Exercise objective: Reproduce the listing below without any change.

Dataset extract:
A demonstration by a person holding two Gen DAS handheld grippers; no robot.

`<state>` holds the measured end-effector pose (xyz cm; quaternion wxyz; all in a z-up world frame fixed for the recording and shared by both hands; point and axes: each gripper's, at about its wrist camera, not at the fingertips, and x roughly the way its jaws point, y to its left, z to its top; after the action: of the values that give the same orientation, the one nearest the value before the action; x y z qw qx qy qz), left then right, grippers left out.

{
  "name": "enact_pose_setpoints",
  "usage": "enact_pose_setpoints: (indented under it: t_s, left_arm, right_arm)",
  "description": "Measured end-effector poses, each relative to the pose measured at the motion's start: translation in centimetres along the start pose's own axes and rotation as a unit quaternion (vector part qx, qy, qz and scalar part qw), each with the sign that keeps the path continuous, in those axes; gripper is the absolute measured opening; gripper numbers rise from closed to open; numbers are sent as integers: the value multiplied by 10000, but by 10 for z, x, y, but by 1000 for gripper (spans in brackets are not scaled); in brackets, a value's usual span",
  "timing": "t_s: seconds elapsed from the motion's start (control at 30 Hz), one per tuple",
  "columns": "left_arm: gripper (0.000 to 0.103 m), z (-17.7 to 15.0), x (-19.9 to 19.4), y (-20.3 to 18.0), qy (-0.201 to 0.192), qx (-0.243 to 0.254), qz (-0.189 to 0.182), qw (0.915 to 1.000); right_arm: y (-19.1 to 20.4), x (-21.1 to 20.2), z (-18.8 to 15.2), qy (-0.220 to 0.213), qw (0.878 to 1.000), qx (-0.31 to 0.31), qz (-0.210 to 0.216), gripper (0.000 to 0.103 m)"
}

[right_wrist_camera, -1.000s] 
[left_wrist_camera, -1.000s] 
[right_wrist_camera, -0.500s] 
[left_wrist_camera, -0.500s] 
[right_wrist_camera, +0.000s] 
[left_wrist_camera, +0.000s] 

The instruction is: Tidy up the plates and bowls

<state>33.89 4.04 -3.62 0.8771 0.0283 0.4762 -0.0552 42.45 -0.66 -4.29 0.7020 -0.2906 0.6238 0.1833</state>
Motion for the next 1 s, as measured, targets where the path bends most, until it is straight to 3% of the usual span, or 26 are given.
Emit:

Output of the exercise:
A demonstration by a person holding two Gen DAS handheld grippers; no robot.

`<state>` holds the measured end-effector pose (xyz cm; quaternion wxyz; all in a z-up world frame fixed for the recording and shared by both hands; point and axes: each gripper's, at about its wrist camera, not at the fingertips, and x roughly the way its jaws point, y to its left, z to its top; after the action: of the values that give the same orientation, the one nearest the value before the action; x y z qw qx qy qz), left then right, grippers left out.

{
  "name": "enact_pose_setpoints",
  "usage": "enact_pose_setpoints: (indented under it: t_s, left_arm, right_arm)",
  "description": "Measured end-effector poses, each relative to the pose measured at the motion's start: translation in centimetres along the start pose's own axes and rotation as a unit quaternion (vector part qx, qy, qz and scalar part qw), each with the sign that keeps the path continuous, in those axes; gripper is the absolute measured opening; gripper numbers rise from closed to open; numbers are sent as integers: the value multiplied by 10000, but by 10 for z, x, y, but by 1000 for gripper (spans in brackets are not scaled); in brackets, a value's usual span",
  "timing": "t_s: seconds elapsed from the motion's start (control at 30 Hz), one per tuple",
  "columns": "left_arm: gripper (0.000 to 0.103 m), z (-17.7 to 15.0), x (-19.9 to 19.4), y (-20.3 to 18.0), qy (-0.201 to 0.192), qx (-0.243 to 0.254), qz (-0.189 to 0.182), qw (0.915 to 1.000); right_arm: y (-19.1 to 20.4), x (-21.1 to 20.2), z (-18.8 to 15.2), qy (-0.220 to 0.213), qw (0.878 to 1.000), qx (-0.31 to 0.31), qz (-0.210 to 0.216), gripper (0.000 to 0.103 m)"
}

[right_wrist_camera, -1.000s] 
[left_wrist_camera, -1.000s] 
[right_wrist_camera, -0.500s] 
[left_wrist_camera, -0.500s] 
[right_wrist_camera, +0.000s] 
[left_wrist_camera, +0.000s] 

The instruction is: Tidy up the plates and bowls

<state>33.89 4.04 -3.62 0.8771 0.0283 0.4762 -0.0552 42.45 -0.66 -4.29 0.7020 -0.2906 0.6238 0.1833</state>
Motion for the next 1 s, as measured, targets where the path bends most, until it is straight to 3% of the usual span, or 26 are given.
Emit:

The exercise requires no additional content.